# The data
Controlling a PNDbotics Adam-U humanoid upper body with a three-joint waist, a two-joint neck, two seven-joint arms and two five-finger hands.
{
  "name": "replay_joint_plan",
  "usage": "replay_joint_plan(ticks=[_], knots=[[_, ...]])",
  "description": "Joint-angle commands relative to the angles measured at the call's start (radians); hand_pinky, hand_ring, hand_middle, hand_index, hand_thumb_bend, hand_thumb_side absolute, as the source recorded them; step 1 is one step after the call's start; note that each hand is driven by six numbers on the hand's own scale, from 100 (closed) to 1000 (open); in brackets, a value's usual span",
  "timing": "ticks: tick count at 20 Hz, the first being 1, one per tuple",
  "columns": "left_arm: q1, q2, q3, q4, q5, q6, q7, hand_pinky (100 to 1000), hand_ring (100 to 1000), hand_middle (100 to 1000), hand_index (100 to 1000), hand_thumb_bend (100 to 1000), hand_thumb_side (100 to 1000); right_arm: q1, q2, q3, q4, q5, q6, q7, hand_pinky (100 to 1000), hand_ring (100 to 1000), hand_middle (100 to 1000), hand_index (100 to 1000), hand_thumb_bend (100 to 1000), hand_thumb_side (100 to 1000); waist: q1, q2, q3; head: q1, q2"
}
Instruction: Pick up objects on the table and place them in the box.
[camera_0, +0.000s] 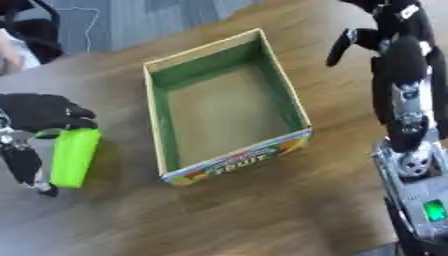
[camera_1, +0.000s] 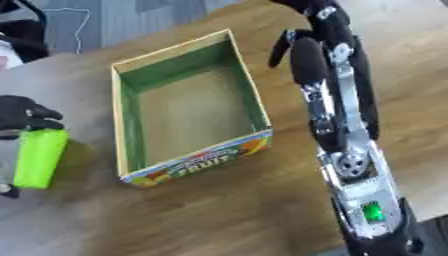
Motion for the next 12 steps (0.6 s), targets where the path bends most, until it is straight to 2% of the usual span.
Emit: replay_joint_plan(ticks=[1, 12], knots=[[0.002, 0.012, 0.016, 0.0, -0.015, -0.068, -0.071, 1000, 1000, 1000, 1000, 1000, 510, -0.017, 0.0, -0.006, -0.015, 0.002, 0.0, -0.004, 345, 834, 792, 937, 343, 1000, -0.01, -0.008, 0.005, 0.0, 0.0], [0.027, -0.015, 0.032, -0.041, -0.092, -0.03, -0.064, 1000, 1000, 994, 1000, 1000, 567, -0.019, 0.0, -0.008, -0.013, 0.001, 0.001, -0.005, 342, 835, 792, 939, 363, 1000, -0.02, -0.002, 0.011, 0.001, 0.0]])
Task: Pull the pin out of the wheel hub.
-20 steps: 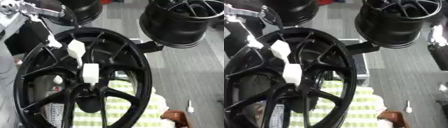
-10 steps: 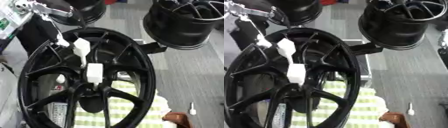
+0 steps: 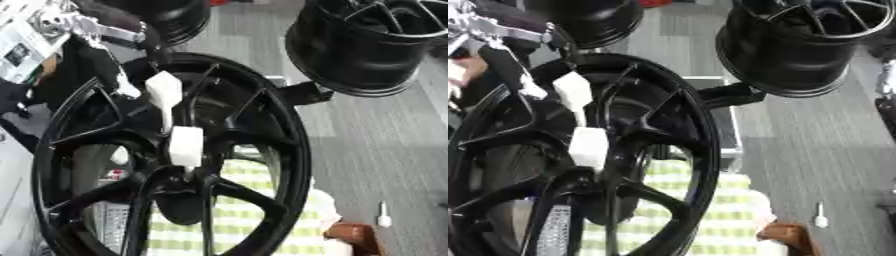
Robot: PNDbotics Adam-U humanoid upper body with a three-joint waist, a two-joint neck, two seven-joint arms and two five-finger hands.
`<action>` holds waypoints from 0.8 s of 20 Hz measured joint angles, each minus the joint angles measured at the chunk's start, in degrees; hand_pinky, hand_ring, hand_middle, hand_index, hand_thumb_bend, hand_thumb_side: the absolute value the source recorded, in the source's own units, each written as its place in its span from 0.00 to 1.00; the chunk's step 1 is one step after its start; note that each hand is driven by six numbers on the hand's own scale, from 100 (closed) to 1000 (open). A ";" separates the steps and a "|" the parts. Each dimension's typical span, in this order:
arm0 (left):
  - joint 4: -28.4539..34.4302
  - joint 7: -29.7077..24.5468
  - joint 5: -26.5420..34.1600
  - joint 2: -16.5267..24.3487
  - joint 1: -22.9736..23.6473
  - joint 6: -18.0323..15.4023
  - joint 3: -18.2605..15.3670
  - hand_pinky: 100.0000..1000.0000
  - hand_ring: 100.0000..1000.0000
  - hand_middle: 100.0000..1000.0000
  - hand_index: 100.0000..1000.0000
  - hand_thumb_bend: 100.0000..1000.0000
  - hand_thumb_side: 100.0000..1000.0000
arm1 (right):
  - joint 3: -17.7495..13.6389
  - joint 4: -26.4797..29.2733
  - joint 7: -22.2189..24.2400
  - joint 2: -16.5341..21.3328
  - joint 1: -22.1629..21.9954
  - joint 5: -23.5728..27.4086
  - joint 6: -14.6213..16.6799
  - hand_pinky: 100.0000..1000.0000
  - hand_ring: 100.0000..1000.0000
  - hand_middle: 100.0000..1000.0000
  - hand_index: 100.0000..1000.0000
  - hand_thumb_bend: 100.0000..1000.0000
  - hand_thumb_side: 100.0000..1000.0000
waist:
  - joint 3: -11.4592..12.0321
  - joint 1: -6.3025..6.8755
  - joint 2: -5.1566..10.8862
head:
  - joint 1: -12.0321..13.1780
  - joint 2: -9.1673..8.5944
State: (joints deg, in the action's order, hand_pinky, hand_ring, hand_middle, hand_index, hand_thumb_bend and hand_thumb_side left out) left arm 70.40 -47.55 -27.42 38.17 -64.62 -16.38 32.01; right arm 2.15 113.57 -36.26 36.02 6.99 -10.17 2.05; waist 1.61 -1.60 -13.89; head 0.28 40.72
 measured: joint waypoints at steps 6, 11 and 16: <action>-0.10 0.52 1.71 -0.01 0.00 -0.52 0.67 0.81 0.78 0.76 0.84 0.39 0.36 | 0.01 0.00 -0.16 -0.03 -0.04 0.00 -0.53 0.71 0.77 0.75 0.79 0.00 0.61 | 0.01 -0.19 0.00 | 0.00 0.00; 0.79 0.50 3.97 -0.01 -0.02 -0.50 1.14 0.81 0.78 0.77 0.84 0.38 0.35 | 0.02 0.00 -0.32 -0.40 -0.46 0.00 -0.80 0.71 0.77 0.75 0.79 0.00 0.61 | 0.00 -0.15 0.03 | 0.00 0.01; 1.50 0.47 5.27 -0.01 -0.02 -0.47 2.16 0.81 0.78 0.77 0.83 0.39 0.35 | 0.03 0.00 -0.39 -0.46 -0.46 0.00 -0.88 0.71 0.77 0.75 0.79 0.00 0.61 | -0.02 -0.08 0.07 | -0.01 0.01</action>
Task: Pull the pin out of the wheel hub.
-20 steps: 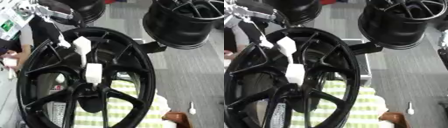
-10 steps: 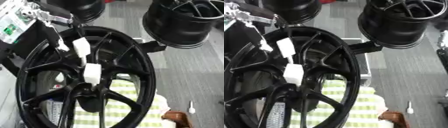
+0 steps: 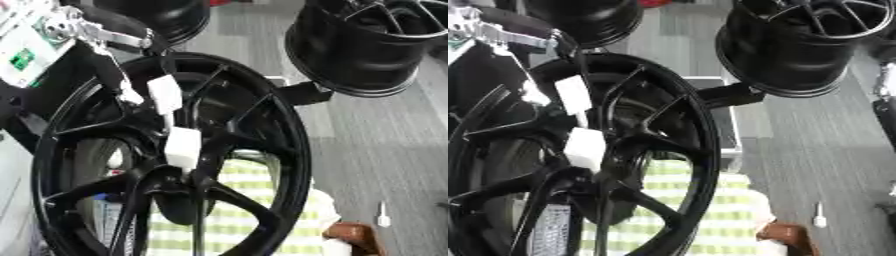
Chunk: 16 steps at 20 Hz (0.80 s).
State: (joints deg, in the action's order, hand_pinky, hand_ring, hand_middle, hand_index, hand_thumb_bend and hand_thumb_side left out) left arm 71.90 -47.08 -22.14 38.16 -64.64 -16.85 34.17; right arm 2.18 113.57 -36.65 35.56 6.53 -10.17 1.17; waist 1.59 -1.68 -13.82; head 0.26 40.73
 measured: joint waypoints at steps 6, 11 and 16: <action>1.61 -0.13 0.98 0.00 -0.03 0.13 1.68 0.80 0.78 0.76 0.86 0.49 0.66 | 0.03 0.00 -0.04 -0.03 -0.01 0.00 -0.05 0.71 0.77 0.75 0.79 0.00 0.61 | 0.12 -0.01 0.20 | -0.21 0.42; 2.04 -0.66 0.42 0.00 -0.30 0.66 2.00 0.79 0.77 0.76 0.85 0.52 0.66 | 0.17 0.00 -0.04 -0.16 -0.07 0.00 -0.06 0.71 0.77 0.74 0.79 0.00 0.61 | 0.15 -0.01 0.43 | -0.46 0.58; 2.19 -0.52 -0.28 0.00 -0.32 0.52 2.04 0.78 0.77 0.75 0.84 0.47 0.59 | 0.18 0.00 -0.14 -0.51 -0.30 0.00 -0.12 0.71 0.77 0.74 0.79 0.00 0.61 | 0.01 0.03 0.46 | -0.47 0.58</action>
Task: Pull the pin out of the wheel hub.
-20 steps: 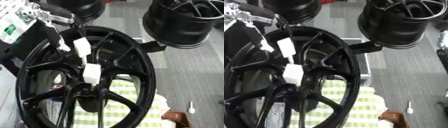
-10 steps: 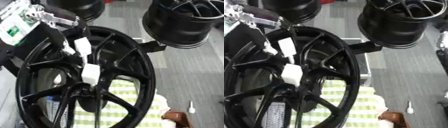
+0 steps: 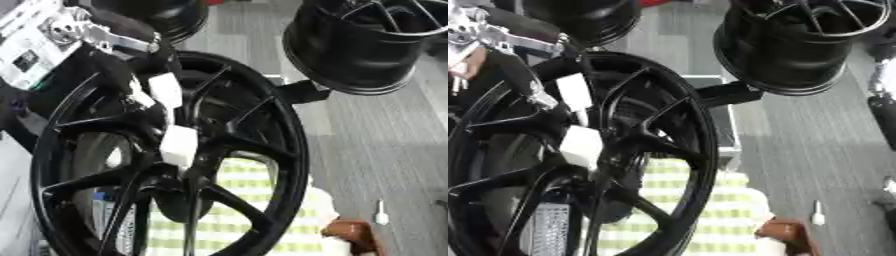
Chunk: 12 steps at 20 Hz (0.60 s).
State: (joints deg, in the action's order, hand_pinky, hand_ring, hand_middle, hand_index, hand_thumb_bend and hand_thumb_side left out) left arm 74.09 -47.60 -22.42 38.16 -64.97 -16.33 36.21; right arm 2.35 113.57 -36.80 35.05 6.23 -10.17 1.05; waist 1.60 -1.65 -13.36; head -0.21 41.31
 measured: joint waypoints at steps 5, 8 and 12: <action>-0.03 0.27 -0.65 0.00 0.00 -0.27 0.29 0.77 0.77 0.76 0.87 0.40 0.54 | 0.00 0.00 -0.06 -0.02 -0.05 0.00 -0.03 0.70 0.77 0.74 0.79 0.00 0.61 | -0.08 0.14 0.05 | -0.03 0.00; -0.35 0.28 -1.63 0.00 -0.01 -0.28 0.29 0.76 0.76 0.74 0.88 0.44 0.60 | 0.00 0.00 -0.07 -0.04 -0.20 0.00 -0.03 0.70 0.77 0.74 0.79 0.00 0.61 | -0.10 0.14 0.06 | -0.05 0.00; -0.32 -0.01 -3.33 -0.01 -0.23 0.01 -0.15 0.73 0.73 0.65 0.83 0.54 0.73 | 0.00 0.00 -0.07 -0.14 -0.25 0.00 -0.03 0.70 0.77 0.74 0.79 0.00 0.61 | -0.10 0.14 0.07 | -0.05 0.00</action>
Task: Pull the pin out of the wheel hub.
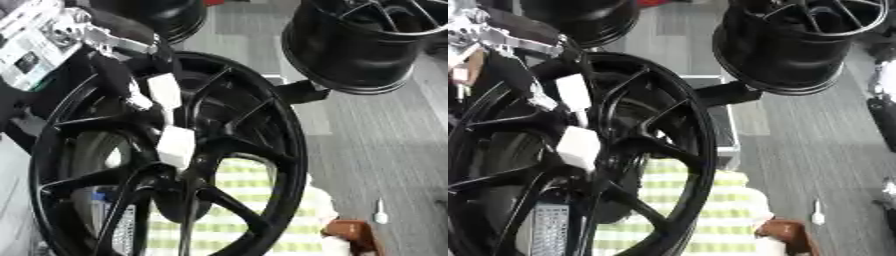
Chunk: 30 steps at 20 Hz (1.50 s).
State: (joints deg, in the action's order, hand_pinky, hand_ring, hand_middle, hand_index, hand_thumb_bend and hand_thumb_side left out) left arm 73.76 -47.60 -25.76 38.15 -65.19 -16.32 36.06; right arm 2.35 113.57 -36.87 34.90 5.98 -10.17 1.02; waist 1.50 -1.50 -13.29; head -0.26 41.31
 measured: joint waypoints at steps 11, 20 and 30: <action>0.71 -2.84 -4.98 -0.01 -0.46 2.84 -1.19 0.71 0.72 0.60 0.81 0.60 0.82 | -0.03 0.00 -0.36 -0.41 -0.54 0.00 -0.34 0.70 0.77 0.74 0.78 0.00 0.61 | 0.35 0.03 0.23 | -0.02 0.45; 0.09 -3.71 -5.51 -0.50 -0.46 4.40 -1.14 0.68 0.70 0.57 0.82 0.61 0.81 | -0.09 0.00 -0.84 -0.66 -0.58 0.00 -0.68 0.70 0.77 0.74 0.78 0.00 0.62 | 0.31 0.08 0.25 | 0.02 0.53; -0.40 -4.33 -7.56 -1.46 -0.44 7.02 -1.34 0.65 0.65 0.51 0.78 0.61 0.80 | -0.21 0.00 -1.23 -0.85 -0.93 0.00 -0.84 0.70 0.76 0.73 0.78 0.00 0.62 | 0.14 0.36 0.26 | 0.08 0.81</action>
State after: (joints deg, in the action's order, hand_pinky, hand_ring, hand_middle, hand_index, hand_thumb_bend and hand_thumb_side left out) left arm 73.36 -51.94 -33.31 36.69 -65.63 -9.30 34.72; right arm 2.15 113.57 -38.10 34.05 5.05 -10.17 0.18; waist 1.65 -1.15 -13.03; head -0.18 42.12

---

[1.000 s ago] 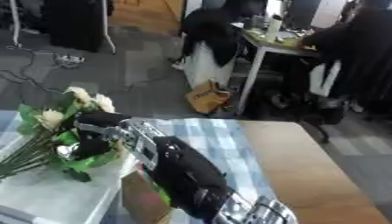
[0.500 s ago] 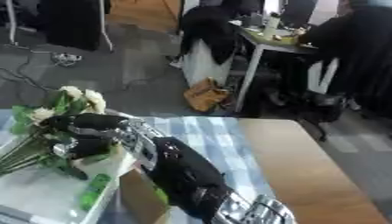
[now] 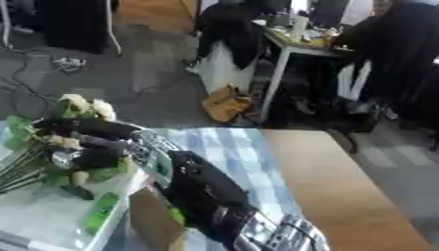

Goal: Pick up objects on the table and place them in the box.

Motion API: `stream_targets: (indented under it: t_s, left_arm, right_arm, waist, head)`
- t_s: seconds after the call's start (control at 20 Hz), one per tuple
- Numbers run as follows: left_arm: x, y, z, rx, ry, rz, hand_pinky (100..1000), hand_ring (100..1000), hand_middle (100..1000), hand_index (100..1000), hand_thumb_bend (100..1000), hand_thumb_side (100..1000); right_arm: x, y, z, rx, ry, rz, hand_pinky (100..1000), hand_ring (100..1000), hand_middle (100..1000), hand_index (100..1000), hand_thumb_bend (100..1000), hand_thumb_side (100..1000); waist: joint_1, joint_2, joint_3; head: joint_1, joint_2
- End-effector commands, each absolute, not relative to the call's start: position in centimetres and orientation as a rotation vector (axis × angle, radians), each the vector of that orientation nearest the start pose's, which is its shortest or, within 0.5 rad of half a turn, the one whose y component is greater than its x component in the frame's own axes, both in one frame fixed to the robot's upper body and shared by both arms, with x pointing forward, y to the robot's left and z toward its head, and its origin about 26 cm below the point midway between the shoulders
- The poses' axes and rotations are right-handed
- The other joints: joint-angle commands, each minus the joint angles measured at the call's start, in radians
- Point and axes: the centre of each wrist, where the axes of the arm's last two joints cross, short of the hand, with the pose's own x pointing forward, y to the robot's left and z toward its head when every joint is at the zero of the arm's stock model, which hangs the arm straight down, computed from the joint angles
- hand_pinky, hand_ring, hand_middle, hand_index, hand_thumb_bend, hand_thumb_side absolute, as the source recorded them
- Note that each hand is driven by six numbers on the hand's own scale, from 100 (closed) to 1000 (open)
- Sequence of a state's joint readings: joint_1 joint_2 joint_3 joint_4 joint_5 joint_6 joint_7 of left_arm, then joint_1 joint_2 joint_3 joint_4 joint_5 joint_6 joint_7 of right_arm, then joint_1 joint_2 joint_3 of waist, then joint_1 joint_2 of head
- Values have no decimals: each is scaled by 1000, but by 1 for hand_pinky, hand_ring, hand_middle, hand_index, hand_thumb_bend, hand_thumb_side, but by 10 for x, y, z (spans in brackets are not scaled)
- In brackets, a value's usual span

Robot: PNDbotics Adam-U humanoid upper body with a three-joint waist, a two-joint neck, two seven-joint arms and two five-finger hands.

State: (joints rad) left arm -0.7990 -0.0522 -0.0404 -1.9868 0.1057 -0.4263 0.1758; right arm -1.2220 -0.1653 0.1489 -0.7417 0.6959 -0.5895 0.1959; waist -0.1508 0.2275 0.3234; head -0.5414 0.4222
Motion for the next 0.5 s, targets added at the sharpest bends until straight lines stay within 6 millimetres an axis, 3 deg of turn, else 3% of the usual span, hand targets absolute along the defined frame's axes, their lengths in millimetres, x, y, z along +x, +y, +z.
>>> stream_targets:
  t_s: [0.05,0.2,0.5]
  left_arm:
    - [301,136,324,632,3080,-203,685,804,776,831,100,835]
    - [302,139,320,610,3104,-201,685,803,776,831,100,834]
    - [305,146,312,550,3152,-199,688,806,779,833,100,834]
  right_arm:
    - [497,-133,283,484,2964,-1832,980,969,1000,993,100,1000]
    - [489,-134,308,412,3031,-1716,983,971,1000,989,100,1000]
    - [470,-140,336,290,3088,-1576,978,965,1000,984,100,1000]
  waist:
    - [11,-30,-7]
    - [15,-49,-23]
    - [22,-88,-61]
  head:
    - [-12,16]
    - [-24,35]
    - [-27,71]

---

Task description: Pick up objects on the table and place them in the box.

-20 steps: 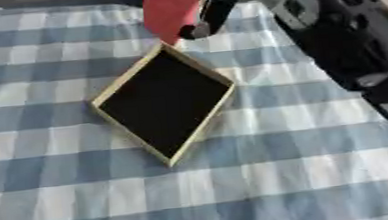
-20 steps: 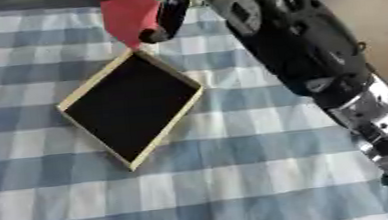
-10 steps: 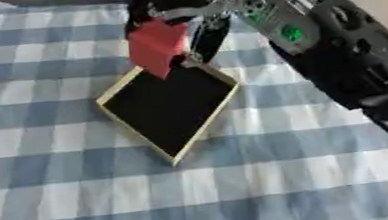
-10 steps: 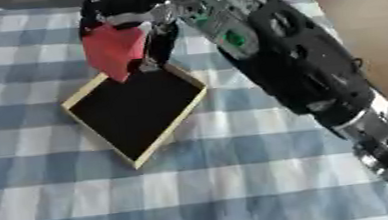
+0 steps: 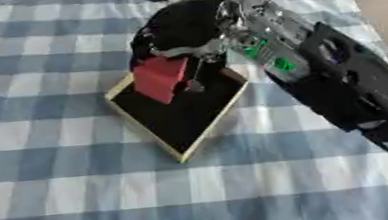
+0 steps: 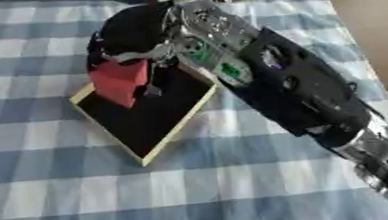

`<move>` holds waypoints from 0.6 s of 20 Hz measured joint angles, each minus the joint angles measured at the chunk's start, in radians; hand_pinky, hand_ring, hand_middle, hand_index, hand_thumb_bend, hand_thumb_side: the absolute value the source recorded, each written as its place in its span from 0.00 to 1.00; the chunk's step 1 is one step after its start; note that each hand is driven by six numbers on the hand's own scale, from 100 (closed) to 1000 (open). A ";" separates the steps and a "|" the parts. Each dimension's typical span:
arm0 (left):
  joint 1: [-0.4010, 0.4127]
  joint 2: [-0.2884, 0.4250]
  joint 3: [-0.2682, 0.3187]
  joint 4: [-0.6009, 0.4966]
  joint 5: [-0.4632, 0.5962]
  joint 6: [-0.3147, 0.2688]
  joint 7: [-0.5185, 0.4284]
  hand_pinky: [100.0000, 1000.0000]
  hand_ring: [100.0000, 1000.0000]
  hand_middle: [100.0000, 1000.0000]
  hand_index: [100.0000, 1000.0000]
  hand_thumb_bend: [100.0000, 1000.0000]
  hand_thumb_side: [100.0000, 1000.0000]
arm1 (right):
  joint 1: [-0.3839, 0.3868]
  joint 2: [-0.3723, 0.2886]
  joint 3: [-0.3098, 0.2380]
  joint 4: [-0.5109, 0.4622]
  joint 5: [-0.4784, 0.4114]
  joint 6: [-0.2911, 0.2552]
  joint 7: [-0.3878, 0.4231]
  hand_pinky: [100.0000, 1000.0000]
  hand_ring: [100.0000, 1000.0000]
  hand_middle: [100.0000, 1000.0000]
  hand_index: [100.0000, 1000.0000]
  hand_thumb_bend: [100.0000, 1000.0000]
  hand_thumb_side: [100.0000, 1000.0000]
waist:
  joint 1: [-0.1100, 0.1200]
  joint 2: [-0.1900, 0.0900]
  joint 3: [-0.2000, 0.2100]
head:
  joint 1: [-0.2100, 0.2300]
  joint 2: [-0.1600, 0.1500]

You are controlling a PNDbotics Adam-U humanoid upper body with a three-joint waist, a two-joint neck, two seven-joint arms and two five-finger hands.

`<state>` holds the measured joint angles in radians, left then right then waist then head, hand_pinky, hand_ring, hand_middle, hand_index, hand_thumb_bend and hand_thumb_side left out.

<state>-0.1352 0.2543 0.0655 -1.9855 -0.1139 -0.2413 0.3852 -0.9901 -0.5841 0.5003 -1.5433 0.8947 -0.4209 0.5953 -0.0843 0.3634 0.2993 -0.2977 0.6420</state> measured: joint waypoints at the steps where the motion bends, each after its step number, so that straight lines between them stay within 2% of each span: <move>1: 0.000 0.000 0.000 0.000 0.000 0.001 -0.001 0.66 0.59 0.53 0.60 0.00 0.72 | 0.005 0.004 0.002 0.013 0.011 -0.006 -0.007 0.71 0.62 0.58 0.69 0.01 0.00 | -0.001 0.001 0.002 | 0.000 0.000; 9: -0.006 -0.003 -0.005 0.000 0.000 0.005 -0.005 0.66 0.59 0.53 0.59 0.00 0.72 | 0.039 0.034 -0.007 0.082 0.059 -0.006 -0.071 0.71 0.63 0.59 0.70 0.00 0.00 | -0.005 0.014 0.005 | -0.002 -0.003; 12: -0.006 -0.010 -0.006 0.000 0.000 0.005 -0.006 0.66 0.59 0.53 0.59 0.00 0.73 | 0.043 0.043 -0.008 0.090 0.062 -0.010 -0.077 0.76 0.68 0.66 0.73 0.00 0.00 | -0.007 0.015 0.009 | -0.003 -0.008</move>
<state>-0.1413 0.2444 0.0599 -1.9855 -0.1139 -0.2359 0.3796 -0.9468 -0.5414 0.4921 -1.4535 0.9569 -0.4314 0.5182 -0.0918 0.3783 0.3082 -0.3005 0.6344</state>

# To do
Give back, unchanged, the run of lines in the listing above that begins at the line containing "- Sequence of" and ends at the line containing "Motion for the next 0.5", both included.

# Task result
- Sequence of a state's joint readings: joint_1 joint_2 joint_3 joint_4 joint_5 joint_6 joint_7 of left_arm, then joint_1 joint_2 joint_3 joint_4 joint_5 joint_6 joint_7 of right_arm, then joint_1 joint_2 joint_3 of waist, then joint_1 joint_2 of head
- Values have no decimals: each is scaled by 1000, but by 1 for hand_pinky, hand_ring, hand_middle, hand_index, hand_thumb_bend, hand_thumb_side, but by 10 for x, y, z (spans in brackets are not scaled)
- In brackets, a value's usual span

Robot: PNDbotics Adam-U humanoid upper body with a three-joint waist, a two-joint neck, two seven-joint arms and two five-finger hands.

State: (joints rad) left arm -0.7990 -0.0522 -0.0404 -1.9868 0.1057 -0.4263 0.1758; right arm -1.2220 -0.1653 0.1489 -0.7417 0.6959 -0.5895 0.1959; waist -0.1508 0.2275 0.3234; head -0.5414 0.4222
Motion for the next 0.5 s, targets added at the sharpest bends until straight lines stay within 6 millimetres an axis, 3 deg of turn, else 3% of the usual span, hand targets absolute along the defined frame's axes, their lengths in millimetres, x, y, z along +x, +y, +z.

That completes the output for this exercise.